Primary LanguageRustApache License 2.0Apache-2.0

Spin Cloud GPU

The spin cloud-gpu plugin allows you to use GPUs on Fermyon Cloud while running your Spin app locally with spin up.

Ever tested your AI-powered Spin app locally and spent quite a while waiting for your machine's compute to kick in...? Us too! That's why we built this plugin. Now with a few simple steps, you can use Fermyon Serverless AI GPUs to run inferencing and embedding requests for locally running Spin applications.

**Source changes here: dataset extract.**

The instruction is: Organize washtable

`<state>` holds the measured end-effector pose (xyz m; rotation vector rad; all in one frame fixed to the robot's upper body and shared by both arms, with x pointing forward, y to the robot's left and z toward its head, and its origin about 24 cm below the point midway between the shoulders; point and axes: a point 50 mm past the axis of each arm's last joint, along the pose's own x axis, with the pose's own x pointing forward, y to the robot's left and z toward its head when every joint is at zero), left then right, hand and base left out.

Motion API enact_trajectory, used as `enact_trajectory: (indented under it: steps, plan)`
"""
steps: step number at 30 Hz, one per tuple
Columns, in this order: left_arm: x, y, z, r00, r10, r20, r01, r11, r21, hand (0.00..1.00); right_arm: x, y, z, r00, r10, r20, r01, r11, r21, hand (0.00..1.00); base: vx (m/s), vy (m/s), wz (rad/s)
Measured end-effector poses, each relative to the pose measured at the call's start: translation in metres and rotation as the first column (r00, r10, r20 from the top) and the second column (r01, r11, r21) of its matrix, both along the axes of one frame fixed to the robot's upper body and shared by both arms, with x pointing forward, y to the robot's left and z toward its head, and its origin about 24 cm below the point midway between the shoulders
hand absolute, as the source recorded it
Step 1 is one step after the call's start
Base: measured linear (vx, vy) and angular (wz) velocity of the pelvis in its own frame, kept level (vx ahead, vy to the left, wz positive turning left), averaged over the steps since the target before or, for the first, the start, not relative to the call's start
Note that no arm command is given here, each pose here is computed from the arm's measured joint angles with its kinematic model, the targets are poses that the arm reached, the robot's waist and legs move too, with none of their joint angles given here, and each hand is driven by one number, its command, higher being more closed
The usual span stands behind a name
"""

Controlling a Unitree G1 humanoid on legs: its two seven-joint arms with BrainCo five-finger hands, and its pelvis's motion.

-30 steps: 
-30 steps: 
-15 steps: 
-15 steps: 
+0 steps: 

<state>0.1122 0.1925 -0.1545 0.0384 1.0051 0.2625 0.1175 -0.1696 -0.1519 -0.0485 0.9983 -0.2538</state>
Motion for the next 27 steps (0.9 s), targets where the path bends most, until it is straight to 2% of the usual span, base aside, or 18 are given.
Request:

Optionally, once local testing is complete and you're ready to run your application at scale, you can deploy to Fermyon Cloud with the standard spin cloud deploy command.

How it works

The spin cloud-gpu plugin, will be deploying a Spin application to Fermyon Cloud on your behalf that will serve as a proxy to access GPUs for your local Spin application. With the spin cloud-gpu init command, you'll implicitly deploy a Fermyon Cloud Spin application that will act as a proxy to access Fermyon Cloud GPUs from your local SPin application. You can always delete the proxy either via Fermyon Cloud UI or via spin cloud-gpu destroy. Read on to learn more about the prerequisites and the specific commands.

Prerequisites

  • You'll need a Fermyon Cloud account if you don't have one already! Don't worry, this feature is available on our Developer Plan (free of charge).
  • Because you're accessing Fermyon Cloud's Serverless AI, you'll need to be enrolled in private beta. You can request access to the private beta with this form.
  • A local directory with a Spin application you'd like to connect to Fermyon Serverless AI. If you don't have one, you can create one via spin new

Note that use of the cloud-gpu feature will count against your Fermyon Cloud quotas, specifically your Spin app count quota as well as your inferencing request quota.

Installation Steps

Build and install the plugin:

./create_plugin.sh && spin plugins install -f cloud-gpu.json -y

Functionality

spin cloud-gpu init - deploy the fermyon-cloud-gpu Spin app to act as a cloud GPU proxy and generates a runtime-config file.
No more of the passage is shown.